The sudden mellowing of Sonoma County's last hard-rock radio station, The Fox 101.7, prompted a Facebook-organized uprising Friday that drew about 60 chanting protesters to the sidewalk outside the studios of Maverick Media.
"Bring back the Fox!" shouted the crowd that gathered at 4 p.m. on Neotomas Avenue, off Farmers Lane.
The demonstrators objected to Maverick's unannounced switching of The Fox, a 23-year-old rock standard, to a Top 40 format that features pop artists like Britney Spears, Pitbull and Pink.

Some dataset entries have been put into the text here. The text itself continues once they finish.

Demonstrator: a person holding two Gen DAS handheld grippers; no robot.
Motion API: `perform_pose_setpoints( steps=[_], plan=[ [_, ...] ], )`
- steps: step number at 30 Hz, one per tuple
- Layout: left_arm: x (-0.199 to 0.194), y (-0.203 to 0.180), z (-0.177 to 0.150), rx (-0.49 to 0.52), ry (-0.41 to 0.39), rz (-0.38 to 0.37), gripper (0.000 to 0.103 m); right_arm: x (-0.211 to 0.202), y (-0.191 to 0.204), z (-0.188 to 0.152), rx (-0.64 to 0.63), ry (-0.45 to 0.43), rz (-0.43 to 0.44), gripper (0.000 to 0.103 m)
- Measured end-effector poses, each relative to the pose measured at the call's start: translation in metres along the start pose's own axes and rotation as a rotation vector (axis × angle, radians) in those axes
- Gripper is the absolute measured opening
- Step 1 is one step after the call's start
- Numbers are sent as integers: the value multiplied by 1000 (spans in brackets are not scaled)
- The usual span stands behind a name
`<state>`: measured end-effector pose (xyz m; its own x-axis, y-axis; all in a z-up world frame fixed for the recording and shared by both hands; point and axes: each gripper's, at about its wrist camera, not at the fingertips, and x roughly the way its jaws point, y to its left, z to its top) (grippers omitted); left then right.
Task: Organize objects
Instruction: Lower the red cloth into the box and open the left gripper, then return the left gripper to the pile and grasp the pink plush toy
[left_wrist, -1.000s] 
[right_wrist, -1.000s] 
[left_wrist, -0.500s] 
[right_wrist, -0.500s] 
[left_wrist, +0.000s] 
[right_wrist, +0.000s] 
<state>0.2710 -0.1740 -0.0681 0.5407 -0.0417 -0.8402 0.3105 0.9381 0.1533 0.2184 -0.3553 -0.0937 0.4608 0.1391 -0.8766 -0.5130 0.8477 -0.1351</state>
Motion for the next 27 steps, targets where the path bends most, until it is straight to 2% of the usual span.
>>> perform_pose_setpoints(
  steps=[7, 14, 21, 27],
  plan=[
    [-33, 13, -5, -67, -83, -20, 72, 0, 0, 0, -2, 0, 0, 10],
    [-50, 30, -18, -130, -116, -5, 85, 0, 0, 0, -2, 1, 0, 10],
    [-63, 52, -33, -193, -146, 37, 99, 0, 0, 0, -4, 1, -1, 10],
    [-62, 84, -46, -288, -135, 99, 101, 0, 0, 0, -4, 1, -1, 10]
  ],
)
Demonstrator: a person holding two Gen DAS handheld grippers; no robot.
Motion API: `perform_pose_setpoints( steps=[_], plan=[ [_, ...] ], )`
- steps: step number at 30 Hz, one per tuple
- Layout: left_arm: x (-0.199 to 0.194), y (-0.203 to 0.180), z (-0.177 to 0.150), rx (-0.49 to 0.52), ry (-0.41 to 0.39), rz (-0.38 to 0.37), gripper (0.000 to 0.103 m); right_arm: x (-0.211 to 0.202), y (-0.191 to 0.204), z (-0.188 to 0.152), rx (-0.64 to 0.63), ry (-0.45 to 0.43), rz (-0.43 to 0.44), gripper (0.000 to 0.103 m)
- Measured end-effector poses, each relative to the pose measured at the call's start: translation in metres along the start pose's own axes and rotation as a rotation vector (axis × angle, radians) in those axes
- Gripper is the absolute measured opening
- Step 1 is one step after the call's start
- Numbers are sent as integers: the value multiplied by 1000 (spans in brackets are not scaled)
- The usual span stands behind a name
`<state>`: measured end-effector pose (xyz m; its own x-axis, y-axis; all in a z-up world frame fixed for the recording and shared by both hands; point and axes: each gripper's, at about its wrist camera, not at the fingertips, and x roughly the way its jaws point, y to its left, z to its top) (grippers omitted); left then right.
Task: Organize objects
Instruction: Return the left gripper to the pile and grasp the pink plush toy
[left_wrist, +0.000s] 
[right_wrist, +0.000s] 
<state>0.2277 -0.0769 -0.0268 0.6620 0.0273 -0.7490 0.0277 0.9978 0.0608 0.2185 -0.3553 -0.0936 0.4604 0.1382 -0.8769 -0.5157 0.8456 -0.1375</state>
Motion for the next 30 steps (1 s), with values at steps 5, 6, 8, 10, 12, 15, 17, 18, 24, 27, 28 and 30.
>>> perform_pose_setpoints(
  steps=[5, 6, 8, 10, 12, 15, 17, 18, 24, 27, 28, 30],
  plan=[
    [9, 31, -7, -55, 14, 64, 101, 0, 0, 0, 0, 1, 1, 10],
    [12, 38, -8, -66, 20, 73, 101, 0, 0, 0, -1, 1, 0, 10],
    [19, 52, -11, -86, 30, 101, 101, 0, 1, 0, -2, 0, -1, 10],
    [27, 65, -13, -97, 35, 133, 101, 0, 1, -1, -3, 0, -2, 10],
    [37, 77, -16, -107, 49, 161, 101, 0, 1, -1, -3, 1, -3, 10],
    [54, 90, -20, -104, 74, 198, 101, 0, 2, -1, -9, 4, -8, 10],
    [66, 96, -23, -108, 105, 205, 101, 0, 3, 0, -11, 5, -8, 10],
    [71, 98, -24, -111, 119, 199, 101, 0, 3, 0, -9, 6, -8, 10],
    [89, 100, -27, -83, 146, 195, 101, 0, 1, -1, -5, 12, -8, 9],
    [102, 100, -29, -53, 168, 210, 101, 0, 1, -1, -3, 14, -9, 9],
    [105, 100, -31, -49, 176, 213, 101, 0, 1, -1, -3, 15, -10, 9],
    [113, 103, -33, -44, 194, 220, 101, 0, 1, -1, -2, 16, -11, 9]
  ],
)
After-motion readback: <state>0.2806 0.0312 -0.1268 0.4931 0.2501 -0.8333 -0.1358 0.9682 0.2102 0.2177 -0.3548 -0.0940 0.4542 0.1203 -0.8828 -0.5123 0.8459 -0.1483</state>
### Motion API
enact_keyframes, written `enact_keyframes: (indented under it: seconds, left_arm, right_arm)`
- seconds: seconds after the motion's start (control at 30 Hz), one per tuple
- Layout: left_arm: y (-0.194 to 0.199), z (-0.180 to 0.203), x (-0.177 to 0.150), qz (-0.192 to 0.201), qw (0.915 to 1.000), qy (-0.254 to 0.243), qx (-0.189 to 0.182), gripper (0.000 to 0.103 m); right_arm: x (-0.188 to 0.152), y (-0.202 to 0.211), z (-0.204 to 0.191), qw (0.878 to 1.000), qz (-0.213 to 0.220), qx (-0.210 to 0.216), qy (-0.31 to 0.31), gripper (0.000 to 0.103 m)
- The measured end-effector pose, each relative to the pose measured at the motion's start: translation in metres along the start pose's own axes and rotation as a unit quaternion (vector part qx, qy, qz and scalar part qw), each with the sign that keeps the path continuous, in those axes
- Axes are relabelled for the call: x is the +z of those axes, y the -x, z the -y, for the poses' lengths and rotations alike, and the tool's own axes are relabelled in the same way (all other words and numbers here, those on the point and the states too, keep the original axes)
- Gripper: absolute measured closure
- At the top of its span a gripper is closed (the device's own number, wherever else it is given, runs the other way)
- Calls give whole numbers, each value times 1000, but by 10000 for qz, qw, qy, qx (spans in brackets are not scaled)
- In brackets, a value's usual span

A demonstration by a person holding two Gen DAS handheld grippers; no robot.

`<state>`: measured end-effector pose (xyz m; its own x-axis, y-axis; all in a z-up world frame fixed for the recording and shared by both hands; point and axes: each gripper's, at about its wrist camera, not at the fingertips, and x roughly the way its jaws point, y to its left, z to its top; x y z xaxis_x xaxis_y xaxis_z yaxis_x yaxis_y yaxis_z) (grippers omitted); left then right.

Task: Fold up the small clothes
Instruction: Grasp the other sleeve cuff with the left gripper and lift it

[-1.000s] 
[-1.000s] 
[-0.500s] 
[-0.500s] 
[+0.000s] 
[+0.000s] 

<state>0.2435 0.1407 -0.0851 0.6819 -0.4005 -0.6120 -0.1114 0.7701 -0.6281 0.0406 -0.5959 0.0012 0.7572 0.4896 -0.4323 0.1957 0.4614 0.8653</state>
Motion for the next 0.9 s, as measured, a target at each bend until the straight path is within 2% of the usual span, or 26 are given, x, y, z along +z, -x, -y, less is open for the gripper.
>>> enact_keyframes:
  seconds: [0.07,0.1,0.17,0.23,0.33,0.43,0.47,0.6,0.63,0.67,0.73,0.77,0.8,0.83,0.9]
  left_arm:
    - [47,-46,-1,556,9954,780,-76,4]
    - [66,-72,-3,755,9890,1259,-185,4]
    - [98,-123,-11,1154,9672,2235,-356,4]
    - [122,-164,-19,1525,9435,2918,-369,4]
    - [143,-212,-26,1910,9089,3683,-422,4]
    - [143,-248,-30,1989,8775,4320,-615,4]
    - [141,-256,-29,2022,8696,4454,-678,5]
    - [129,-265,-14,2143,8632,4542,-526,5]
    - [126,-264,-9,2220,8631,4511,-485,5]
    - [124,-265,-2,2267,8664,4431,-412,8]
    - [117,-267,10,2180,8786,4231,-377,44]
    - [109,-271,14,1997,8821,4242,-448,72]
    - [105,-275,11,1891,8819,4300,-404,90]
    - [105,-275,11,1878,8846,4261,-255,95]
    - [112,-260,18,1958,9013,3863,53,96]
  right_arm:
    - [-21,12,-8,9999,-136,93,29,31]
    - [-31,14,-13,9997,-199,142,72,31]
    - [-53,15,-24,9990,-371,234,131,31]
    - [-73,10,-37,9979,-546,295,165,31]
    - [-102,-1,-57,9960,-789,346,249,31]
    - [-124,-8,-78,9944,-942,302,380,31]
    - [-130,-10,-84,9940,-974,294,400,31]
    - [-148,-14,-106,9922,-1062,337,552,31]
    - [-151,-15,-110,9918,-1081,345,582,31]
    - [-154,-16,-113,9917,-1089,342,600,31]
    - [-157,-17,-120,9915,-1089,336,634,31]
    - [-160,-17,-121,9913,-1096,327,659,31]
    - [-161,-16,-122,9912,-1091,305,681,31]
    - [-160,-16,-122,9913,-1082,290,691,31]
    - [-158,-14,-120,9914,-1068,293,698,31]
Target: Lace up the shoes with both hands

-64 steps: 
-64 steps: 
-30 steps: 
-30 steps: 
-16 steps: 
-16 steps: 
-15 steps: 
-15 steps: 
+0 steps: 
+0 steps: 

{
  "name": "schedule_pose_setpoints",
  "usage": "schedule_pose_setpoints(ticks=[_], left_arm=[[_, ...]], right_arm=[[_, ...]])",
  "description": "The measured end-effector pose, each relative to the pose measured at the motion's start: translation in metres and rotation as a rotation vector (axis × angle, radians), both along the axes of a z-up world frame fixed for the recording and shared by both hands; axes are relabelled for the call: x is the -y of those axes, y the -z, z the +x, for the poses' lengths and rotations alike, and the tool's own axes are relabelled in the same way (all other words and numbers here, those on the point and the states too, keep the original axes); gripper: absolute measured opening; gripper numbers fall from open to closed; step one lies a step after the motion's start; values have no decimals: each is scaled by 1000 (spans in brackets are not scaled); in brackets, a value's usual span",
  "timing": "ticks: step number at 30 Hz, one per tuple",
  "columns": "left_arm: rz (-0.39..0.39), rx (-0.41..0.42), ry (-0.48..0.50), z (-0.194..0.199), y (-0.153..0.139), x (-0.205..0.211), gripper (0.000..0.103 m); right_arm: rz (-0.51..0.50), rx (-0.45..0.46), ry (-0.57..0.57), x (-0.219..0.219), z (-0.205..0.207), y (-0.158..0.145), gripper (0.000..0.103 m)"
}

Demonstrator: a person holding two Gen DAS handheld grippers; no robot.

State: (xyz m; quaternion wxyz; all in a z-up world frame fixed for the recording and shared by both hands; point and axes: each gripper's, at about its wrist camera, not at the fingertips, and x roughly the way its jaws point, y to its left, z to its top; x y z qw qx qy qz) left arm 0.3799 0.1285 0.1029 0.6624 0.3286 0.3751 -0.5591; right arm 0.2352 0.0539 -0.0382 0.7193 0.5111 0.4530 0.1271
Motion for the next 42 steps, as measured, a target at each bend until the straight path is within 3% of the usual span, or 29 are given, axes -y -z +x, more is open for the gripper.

"We've got some people upset. It was to be expected," said Kent Bjugstad, manager of The Fox and Maverick Media's other Sonoma County stations — KSRO, Froggy 92.9, The River and Mix 104.9.
He said he feels bad to have changed the format of a station with a passionate following, but said The Fox's audience has been declining for years.
Hard-rock radio stations are losing ground across the country, and a local market survey found greater interest in Top 40s music targeted at listeners 18 to 34 years old, he said.
On the sidewalk Friday afternoon, protest organizer Daniel Mills, who'd created a Facebook page for people seeking to save The Fox, said there is more at stake than just the rock station.
He said The Fox played an important role in giving local bands some air time, bringing heavy metal and other hard-rock bands to Railroad Square's Last Day Saloon and promoting such performances at Phoenix Theater.